Task description: From the entries below, please gather each line containing the string "with".

Data excerpts:
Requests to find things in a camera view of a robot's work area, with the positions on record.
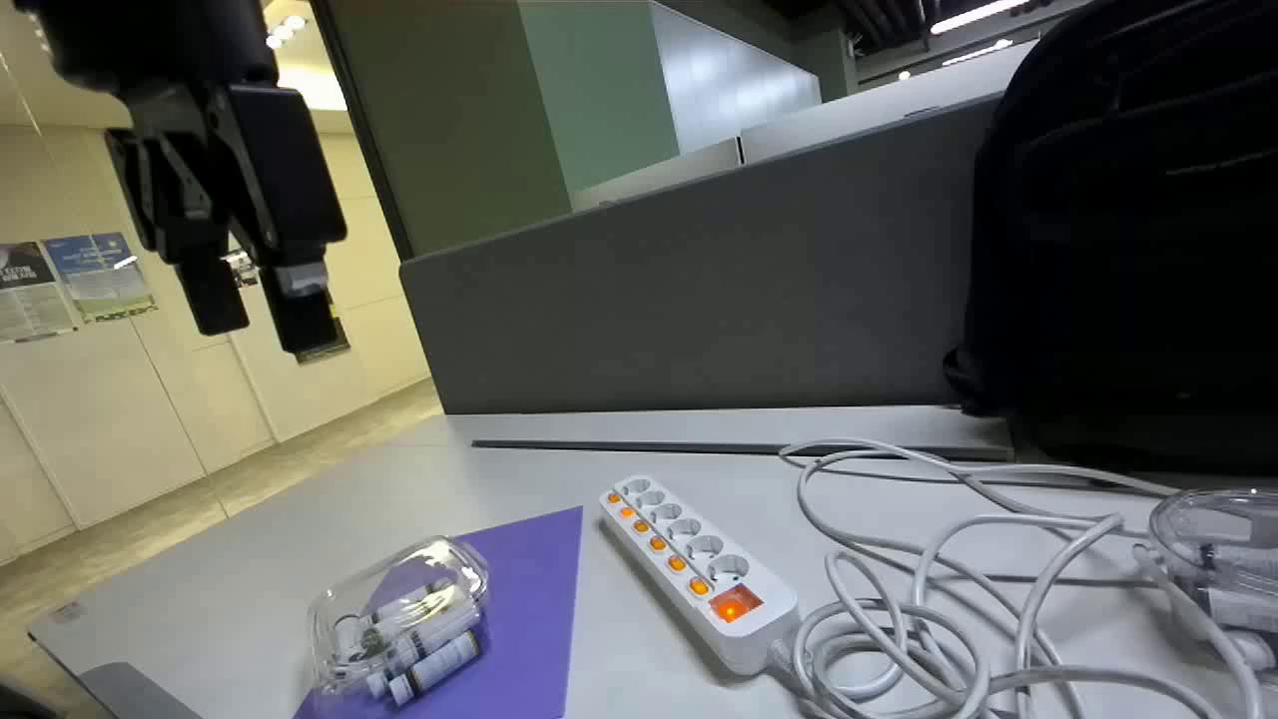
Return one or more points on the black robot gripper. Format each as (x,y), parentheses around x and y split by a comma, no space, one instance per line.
--
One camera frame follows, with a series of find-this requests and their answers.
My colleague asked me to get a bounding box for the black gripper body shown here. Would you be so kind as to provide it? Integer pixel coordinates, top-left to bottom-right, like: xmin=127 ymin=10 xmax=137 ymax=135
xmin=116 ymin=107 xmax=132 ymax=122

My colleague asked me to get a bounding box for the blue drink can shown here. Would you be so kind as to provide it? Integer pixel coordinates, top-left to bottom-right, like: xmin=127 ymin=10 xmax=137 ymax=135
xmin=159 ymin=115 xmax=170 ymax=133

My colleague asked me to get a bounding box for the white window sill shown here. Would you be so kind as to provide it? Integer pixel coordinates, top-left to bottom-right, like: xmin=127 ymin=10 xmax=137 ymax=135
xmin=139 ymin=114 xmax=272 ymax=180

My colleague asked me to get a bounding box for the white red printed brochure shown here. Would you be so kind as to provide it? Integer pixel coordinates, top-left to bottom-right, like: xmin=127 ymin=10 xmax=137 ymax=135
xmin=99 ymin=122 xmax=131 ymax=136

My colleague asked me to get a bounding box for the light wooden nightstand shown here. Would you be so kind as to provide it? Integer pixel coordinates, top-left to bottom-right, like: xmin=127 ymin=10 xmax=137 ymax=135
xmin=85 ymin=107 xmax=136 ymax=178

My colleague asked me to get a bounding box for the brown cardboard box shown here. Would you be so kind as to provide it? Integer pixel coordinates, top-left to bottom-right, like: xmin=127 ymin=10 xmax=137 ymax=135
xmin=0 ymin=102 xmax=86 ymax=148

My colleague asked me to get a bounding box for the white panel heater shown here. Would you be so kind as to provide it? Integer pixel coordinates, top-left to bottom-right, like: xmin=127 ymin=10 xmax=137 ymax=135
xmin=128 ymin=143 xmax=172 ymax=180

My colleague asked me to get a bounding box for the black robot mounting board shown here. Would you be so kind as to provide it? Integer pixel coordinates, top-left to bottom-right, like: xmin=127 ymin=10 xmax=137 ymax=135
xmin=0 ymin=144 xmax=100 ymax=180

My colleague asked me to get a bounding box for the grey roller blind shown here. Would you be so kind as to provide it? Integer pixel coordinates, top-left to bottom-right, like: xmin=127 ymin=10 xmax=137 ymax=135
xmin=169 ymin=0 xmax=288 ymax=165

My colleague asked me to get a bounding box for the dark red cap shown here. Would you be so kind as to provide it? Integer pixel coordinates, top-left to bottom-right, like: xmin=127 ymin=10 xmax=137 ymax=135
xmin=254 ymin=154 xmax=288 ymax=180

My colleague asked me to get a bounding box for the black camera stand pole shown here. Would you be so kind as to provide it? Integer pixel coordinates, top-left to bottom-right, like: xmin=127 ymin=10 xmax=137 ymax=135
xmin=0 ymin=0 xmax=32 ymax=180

Completed exercise:
Requests to find things in a camera view of a robot's work area, with the positions on record.
One camera frame follows, with a series of find-this requests and their answers.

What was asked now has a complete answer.